— What is required —
Give the number of lines below with "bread" in them, leaving out anything else.

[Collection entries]
----

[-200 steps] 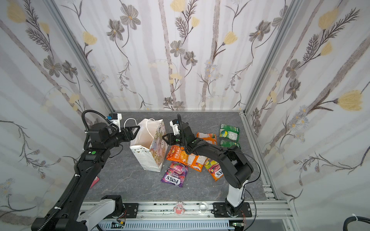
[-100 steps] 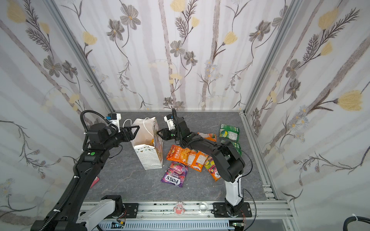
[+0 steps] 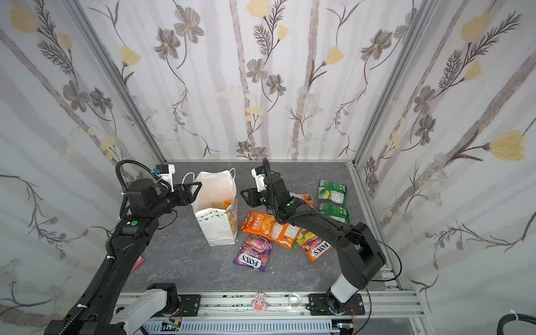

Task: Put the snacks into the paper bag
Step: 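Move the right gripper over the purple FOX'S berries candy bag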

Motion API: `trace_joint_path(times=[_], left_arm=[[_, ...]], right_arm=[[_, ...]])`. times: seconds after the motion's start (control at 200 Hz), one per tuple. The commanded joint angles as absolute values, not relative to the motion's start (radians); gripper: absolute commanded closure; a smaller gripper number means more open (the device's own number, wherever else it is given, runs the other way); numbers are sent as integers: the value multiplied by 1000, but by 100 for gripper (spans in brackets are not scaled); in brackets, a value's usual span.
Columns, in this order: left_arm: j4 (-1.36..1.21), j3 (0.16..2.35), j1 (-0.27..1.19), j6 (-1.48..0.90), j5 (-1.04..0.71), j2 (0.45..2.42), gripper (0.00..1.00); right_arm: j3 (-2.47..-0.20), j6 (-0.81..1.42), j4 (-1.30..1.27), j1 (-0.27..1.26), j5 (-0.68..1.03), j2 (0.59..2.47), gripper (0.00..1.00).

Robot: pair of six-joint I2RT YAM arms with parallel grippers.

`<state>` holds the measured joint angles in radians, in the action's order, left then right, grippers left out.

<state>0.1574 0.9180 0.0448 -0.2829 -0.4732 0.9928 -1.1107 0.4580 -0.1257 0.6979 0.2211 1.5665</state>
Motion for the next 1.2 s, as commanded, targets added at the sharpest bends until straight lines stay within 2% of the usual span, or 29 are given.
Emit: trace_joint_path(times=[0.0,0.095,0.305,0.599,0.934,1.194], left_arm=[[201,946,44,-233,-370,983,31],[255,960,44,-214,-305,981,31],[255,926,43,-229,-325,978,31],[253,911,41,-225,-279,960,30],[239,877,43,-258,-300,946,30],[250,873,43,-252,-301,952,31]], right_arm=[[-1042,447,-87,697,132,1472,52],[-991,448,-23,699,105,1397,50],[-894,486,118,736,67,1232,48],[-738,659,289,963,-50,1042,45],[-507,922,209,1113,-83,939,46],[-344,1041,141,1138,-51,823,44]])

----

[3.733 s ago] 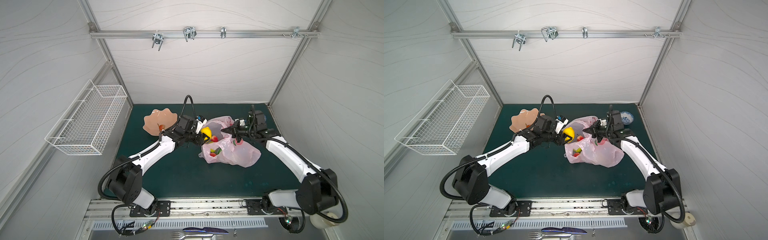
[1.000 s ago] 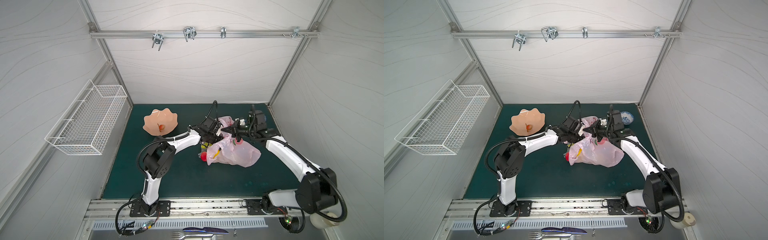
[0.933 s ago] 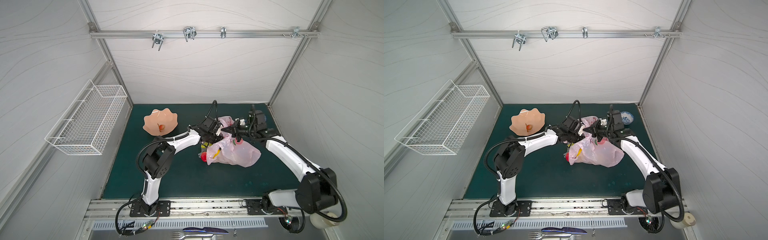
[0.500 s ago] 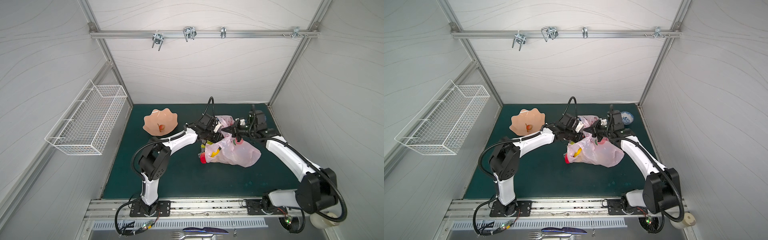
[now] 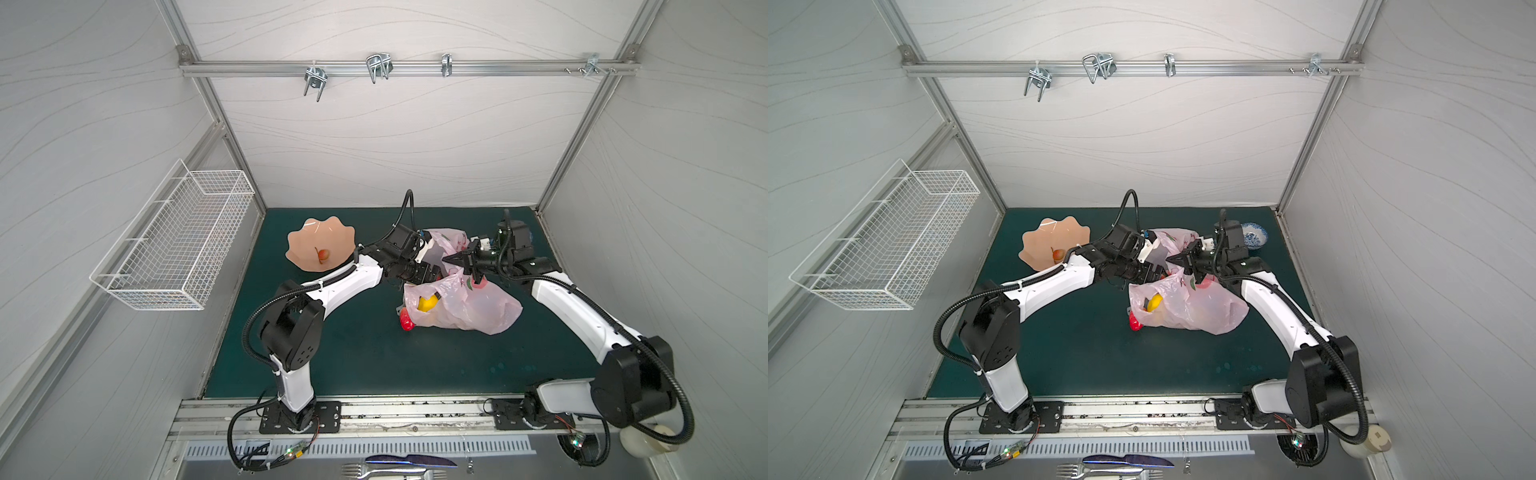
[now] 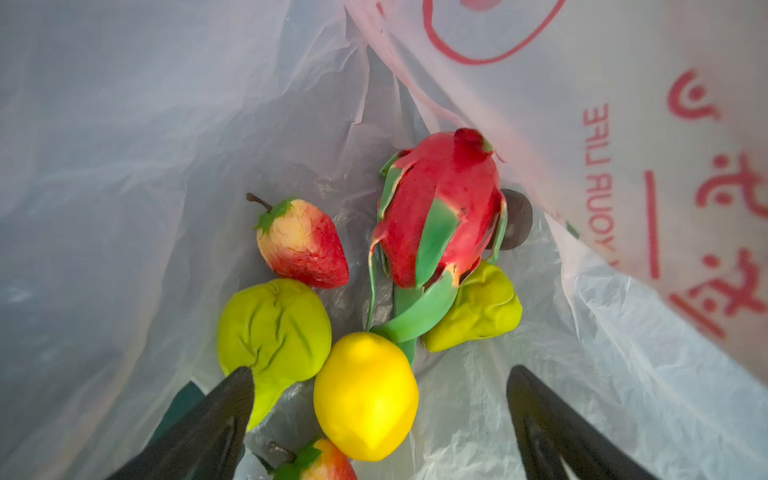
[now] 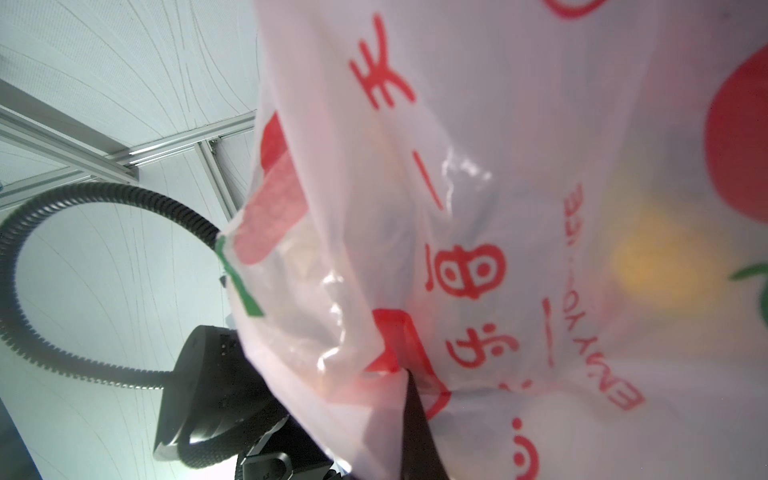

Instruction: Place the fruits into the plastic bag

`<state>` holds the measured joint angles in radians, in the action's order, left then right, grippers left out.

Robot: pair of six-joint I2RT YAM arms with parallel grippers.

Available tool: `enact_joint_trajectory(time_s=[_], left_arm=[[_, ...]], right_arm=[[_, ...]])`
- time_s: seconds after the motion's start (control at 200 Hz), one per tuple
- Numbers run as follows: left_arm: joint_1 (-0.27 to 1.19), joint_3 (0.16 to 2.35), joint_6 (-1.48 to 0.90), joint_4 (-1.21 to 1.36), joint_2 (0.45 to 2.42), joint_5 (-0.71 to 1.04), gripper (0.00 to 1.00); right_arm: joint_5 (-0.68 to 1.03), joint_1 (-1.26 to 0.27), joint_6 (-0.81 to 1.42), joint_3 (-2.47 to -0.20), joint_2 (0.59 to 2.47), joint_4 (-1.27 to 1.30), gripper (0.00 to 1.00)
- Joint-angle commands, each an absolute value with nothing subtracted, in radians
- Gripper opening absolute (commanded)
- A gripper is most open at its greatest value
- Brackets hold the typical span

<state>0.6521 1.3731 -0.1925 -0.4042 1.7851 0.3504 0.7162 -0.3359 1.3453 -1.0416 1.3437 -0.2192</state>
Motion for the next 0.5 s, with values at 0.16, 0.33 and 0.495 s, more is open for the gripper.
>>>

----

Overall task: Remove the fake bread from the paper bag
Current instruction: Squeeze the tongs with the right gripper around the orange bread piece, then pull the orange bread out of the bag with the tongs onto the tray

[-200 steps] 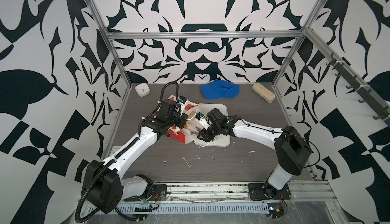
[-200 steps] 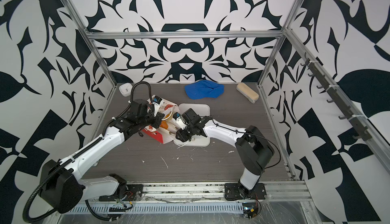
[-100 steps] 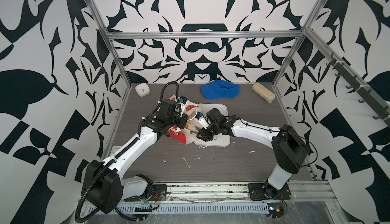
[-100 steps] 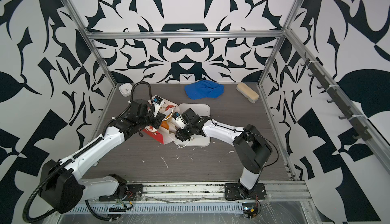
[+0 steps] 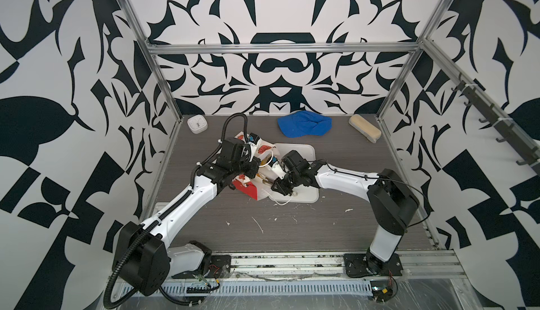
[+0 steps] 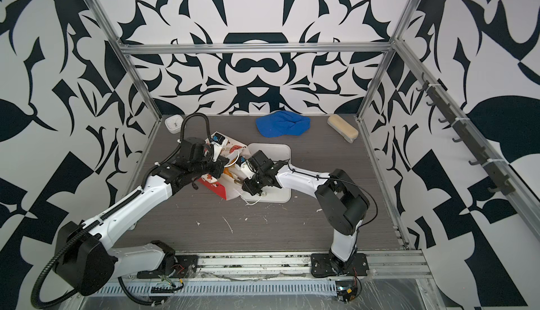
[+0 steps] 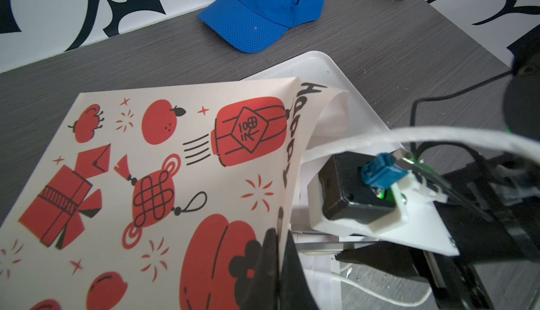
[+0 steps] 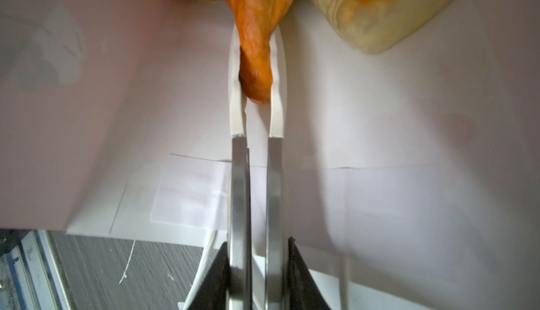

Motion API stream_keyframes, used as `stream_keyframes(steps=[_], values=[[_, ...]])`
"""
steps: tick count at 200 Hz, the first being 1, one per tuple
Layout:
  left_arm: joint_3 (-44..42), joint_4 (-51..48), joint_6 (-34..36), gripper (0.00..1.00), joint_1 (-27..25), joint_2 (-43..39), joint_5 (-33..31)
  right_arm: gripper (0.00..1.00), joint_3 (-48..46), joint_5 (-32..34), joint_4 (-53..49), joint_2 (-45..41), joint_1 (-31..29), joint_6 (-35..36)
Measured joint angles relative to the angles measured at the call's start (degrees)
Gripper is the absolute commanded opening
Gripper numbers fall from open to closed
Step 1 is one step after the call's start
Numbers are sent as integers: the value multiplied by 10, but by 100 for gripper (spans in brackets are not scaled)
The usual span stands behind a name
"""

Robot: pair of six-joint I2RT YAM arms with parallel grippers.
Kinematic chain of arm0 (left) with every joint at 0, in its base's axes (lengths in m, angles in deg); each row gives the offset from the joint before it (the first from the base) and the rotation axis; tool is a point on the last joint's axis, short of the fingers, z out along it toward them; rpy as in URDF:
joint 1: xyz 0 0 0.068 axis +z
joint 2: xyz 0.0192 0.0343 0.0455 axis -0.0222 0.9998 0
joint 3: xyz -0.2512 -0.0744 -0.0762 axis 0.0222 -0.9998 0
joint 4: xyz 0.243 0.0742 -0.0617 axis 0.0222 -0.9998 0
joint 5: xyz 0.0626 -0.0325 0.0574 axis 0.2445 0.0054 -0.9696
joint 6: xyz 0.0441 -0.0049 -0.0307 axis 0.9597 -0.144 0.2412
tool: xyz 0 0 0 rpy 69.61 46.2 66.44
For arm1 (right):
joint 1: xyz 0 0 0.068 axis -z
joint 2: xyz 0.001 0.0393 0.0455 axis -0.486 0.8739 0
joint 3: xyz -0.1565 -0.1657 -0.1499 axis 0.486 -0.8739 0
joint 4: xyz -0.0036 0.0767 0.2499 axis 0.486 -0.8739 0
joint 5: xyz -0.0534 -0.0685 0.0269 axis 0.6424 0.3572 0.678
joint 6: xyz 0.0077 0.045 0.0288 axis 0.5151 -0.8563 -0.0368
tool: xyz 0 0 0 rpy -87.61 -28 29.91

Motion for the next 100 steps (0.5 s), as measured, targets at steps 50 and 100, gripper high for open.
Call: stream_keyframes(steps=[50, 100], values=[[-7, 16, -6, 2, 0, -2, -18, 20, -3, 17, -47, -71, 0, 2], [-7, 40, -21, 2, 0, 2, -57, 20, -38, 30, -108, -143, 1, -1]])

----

— Answer section —
2